Empresários gráficos de todo o País reúnem-se em São Paulo para apresentar manifesto ao governo

Encontro será realizado, a partir das 9h30, à Rua do Paraíso, 529, na sede da Associação Brasileira da Indústria Gráfica (Abigraf Nacional). Às 14h30, no mesmo local, o presidente da entidade, Fabio Arruda Mortara, e o presidente da Abigraf Regional São Paulo, Levi Ceregato, receberão a imprensa para detalhar os problemas enfrentados pelo setor e as reivindicações que têm apresentado ao governo.
Segue a íntegra do “Manifesto da Indústria Gráfica à Nação”:
Somos 20 mil empresários e 230 mil trabalhadores preocupados, como todos os brasileiros, com a solução dos problemas nacionais e a retomada do crescimento econômico.
Estamos trabalhando com imensa dedicação e muito esforço, dando nossa contribuição ao desenvolvimento de nosso país. Por isso, também queremos ser ouvidos, pois há questões graves, que culminam com a perda de competitividade de nossa indústria, ameaçando a sobrevivência de nossas empresas.
Por isso, nos dirigimos ao Governo Federal para reivindicar em uníssono:

  • Desoneração da folha de pagamentos.
  • Isenção do IPI para os materiais escolares.

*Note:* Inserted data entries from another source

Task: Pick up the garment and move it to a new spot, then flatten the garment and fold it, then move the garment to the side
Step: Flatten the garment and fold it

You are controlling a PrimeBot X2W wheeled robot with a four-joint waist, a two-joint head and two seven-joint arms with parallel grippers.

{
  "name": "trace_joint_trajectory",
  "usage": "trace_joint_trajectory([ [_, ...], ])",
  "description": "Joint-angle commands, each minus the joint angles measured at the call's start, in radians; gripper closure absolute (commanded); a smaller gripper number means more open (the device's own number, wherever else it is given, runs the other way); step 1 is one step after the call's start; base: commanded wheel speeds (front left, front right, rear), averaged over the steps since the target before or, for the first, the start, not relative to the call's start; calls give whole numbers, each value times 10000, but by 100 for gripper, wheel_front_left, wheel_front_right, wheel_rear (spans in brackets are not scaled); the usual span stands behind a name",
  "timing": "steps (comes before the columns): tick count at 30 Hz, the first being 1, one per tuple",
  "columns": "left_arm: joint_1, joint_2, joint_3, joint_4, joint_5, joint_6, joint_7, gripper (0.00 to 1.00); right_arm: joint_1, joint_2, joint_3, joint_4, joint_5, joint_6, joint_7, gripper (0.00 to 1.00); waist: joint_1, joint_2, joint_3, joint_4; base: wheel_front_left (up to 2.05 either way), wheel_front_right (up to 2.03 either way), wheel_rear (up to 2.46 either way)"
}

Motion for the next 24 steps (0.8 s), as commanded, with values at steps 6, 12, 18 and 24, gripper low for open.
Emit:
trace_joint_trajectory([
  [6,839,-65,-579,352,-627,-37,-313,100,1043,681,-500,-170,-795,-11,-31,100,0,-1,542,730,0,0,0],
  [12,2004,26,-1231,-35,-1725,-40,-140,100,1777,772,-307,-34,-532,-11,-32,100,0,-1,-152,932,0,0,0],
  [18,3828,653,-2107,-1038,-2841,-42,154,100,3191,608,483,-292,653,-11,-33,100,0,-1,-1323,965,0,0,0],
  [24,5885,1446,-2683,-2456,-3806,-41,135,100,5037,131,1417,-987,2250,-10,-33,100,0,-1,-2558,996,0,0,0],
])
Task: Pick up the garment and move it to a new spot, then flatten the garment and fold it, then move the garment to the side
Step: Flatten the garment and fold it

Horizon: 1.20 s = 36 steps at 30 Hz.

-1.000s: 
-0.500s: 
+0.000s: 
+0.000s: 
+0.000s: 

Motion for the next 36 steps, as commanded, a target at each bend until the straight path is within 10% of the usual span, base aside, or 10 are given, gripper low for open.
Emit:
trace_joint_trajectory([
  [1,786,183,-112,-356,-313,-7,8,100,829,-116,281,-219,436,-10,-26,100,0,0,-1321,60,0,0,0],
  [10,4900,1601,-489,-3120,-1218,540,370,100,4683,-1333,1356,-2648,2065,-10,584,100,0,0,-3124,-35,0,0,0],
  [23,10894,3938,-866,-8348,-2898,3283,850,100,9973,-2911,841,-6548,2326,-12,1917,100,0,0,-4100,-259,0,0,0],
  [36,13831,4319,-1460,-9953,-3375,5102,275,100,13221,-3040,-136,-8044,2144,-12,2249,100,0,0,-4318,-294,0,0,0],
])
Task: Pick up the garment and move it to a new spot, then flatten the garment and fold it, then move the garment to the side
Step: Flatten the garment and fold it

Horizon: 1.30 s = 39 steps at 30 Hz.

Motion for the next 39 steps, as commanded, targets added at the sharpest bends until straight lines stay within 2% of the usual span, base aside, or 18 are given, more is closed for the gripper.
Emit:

  • Alíquota zero do PIS/Cofins para a atividade de impressão de livros.
  • Retirada de seis papeis de imprimir da lista de cem produtos que tiveram suas alíquotas de importação elevadas pela Camex
  • Adoção de margem de preferência quando das compras de materias gráficos pelo setor público, incluindo as obras adquiridas pelo governo no âmbito do Programa Nacional do Livro Didático (PNLD)

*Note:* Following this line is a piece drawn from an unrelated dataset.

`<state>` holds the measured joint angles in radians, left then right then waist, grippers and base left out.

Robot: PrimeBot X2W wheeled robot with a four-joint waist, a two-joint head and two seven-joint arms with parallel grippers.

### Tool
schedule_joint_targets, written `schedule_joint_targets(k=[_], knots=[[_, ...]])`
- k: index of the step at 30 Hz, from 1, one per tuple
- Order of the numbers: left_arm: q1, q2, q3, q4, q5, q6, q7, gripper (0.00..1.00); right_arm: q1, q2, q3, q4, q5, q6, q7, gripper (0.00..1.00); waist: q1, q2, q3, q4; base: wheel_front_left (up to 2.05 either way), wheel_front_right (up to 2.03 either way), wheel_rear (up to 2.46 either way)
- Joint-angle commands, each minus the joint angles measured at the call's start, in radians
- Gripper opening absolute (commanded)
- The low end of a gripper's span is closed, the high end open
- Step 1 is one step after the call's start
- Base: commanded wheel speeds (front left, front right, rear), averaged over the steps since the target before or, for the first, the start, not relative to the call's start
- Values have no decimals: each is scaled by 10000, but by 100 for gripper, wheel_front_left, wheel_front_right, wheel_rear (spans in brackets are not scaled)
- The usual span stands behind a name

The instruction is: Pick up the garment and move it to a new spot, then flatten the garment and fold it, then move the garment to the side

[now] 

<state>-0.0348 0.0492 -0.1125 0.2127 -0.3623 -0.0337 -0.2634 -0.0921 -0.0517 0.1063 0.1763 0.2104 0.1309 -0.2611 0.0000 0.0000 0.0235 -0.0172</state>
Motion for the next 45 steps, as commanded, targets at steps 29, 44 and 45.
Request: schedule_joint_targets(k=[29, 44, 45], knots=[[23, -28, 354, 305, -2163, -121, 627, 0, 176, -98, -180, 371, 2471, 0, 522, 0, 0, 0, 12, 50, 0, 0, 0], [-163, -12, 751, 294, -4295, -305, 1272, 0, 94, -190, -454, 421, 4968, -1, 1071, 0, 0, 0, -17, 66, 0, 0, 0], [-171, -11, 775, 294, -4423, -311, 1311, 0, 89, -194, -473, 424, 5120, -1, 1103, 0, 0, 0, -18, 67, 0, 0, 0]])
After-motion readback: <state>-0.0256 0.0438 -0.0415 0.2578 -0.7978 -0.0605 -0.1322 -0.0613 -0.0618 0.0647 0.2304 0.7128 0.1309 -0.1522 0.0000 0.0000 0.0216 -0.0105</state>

  • Fiscalização eficaz do uso indevido do papel imune.
  • Fim da bitributação do ICMS e ISS.
Especificamente ao Governo do Estado de São Paulo, pleiteamos:
  • A prorrogação do prazo de recolhimento do ICMS do terceiro para o vigésimo dia do mês. A solicitação tem sido reiteradamente negada. O ICMS é recolhido antes mesmo do pagamento da folha salarial. Já realizamos algumas audiências com as autoridades fazendárias. Seguimos esperando resposta.
A indústria gráfica brasileira exige uma resposta do poder público, pois é geradora de mão de obra intensiva e imprime/fabrica itens essenciais para a sociedade, como livros, jornais, revistas, cadernos, embalagens de alimentos e remédios! O setor não pode resignar-se ao real risco de extinção, que seria imensa perda para o Brasil, incluindo o sustento digno das famílias de 230 mil trabalhadores.
Queremos ser ouvidos! Esperamos respostas!